Black Rice and Kale Salad
  • Email Email
  • Print Print

Black Rice and Kale Salad

Submitted by: Angela Bruecks

Prep Time: 25 Minutes

Cook Time: 0 Seconds

Servings: 6

I had something very similar to this last summer, when I rode my bike down to the Philadelphia Art Museum, from this awesome little vegan stand. They called it Black Rice Pudding. Unfortunately, I couldn't find the recipe so I created my own. Try it and let me know what you think!

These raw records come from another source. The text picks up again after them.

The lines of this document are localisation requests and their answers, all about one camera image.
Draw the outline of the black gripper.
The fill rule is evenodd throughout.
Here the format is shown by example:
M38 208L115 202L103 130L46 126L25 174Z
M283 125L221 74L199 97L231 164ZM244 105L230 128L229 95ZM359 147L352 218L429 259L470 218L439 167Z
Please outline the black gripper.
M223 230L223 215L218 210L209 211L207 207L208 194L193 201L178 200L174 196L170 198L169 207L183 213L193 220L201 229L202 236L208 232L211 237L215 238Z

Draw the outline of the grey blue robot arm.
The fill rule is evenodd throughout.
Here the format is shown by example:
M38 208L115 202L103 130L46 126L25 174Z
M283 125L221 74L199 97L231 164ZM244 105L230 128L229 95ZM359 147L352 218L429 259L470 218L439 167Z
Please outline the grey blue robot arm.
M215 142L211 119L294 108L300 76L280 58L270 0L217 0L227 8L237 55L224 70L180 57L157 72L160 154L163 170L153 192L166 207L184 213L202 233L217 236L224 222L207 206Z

    1 c. frozen blueberries

    1 lrg. sweet potato

    2 c. black rice

    2 c. kale

    1 lemon

    2 tbsp. apple cider vinegar

    1 tbsp. honey, raw

    2 tbsp. extra virgin olive oil

    2 tsp. flax seeds

    1/2 tsp. sea salt

    1/4 tsp. black pepper


In a large bowl, combine the cooked and cooled sweet potato, black rice, and kale.

In a separate small bowl, whisk lemon juice, cider vinegar, honey, lemon zest, olive oil, flax seeds, sea salt and pepper.

Pour flax seed dressing over squash mixture; gently toss to combine. Carefully toss in the blueberries. Chill, serve and Enjoy!